Je peux aussi citer le cas de Nantes, que je connais bien, où nous avons trouvé un équilibre entre le public et le privé, ce qui permet de comparer en permanence les prix et les qualités des prestations.

Les écologistes appellent également à une meilleure gouvernance de l’eau, au plus près des territoires et des citoyens. Il y a un vrai enjeu à associer davantage les usagers et les associations de protection de l’environnement aux instances de décision. Nous portons ainsi la création d’un quatrième collège « société civile » dans les comités de bassin, une mesure qui a été proposée par le député Michel Lesage dans son rapport d’évaluation de la politique de l’eau en France de juin 2013 et qui a été également évoquée lors de la dernière conférence environnementale.

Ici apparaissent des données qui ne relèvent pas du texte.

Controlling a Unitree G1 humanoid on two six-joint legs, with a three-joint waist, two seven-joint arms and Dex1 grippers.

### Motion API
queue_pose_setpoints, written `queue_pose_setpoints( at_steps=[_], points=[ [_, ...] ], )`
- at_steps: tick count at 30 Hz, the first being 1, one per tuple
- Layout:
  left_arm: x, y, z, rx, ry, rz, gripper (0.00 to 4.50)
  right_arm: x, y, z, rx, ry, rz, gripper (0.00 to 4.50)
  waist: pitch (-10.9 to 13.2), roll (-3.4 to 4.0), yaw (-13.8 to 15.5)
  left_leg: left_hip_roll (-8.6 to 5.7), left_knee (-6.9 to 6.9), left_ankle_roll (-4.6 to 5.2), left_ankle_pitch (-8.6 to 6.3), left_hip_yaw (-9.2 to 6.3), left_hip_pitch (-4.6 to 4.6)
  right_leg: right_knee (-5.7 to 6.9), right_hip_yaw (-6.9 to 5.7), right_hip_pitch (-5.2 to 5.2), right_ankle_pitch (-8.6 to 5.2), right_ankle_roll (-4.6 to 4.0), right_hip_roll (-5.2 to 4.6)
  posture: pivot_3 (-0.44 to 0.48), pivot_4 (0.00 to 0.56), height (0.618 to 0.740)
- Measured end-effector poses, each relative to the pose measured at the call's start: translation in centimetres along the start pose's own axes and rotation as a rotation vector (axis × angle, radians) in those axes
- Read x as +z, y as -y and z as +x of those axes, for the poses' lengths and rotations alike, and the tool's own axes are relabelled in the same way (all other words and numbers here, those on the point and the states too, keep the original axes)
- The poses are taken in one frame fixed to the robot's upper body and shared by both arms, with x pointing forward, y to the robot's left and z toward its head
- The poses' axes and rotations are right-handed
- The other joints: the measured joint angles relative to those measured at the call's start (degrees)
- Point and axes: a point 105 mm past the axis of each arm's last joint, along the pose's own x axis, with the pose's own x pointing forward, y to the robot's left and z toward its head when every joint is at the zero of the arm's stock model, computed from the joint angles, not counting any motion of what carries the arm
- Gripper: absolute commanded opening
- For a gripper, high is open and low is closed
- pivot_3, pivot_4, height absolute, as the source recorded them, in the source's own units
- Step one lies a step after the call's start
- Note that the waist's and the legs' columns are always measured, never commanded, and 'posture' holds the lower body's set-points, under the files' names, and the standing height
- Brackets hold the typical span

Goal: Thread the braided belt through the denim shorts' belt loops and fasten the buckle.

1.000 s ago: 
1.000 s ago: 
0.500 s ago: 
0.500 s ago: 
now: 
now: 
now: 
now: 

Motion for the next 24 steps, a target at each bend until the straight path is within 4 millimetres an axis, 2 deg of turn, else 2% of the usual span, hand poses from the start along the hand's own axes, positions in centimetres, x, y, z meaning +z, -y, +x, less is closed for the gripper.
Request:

Enfin, mes chers collègues, je conclurai par un mot sur deux initiatives récentes que les écologistes ont soutenues.

Il s’agit, tout d’abord, du dépôt à l’Assemblée nationale d’une proposition de loi de Jean Glavany, qui vise notamment à faire du droit à l’eau et à l’assainissement un droit de l’Homme garanti par l’État, démarche transpartisane qui montre que nous pouvons dépasser nos désaccords sur certains enjeux majeurs.

Il s'agit ensuite de l’initiative citoyenne européenne Right2Water, qui demande à la Commission européenne de légiférer afin que le droit à l’eau et à l’assainissement constitue un droit humain au sens de l’ONU et de promouvoir la fourniture d’eau et l’assainissement en tant que services publics essentiels pour tous. Je pense que cette question reviendra dans le cadre du débat mondial sur les objectifs de développement durable qui doit se conclure en décembre 2015 et qui fait suite au sommet de « Rio+20 ».

Comme notre collègue Christian Favier l’a rappelé, cette initiative a recueilli plus de 1 880 000 signatures de citoyens issus de tous les pays d’Europe. Elle témoigne de cette mobilisation européenne sur les questions de l’eau. Il y a donc bien un enjeu mondial d’accès à l’eau. C’est un combat que nous devons porter, mais aussi un enjeu fort des coopérations européennes et mondiales à tous les échelons, entre États et entre collectivités territoriales.

En conclusion, il me semblerait intéressant d’établir un lien fort entre cette problématique de l’accès à l’eau et l’accueil, à Paris, de la conférence Climat 2015.